--- START ---

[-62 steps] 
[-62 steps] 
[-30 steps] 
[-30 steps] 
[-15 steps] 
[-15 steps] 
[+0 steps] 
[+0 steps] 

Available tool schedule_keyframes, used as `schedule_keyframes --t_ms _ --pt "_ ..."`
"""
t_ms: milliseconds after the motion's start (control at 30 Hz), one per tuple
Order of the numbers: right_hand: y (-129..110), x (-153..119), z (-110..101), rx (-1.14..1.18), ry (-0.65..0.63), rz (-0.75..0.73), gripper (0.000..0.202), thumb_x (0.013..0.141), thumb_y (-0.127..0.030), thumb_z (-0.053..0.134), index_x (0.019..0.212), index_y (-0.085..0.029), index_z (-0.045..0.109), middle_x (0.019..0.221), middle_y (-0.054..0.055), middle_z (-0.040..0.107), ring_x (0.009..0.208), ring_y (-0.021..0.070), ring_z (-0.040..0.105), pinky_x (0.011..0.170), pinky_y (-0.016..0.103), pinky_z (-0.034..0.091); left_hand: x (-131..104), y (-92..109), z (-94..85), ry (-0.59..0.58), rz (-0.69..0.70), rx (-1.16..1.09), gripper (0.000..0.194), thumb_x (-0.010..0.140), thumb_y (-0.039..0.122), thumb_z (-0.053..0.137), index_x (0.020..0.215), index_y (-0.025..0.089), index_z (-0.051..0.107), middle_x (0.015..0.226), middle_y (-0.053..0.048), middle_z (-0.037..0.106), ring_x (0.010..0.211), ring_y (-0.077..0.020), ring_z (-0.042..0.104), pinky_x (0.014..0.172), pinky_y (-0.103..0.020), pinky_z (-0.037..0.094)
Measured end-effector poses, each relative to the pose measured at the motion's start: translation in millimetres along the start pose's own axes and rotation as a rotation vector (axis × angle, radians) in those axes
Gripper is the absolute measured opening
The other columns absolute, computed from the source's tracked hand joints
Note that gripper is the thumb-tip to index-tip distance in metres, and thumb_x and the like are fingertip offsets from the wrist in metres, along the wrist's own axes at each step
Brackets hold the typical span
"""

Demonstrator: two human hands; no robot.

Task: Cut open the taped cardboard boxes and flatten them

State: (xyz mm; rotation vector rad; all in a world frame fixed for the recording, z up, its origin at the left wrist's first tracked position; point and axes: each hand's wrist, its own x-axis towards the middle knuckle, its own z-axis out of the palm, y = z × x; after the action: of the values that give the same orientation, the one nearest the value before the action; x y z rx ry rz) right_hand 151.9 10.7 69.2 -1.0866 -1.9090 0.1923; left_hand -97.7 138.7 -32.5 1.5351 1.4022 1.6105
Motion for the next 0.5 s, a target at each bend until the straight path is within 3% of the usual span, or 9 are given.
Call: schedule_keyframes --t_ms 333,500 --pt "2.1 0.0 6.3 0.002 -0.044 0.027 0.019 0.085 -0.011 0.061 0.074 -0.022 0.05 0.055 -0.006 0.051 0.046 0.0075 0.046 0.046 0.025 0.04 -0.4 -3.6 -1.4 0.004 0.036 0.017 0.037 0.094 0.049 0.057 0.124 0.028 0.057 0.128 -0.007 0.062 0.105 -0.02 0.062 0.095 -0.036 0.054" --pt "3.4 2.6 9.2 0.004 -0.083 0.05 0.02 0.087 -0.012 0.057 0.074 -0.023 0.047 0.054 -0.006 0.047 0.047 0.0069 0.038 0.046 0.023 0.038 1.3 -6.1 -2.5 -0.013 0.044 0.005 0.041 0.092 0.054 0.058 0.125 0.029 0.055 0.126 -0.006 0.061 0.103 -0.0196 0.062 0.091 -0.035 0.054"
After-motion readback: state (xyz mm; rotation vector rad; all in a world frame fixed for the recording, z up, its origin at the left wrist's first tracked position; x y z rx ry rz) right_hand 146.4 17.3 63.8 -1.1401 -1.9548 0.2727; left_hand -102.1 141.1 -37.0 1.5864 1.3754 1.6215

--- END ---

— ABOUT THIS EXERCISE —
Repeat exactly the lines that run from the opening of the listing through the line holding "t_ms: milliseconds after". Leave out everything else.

— SOLVED EXERCISE —
[-62 steps] 
[-62 steps] 
[-30 steps] 
[-30 steps] 
[-15 steps] 
[-15 steps] 
[+0 steps] 
[+0 steps] 

Available tool schedule_keyframes, used as `schedule_keyframes --t_ms _ --pt "_ ..."`
"""
t_ms: milliseconds after the motion's start (control at 30 Hz), one per tuple

Nothing else is left to add to this answer.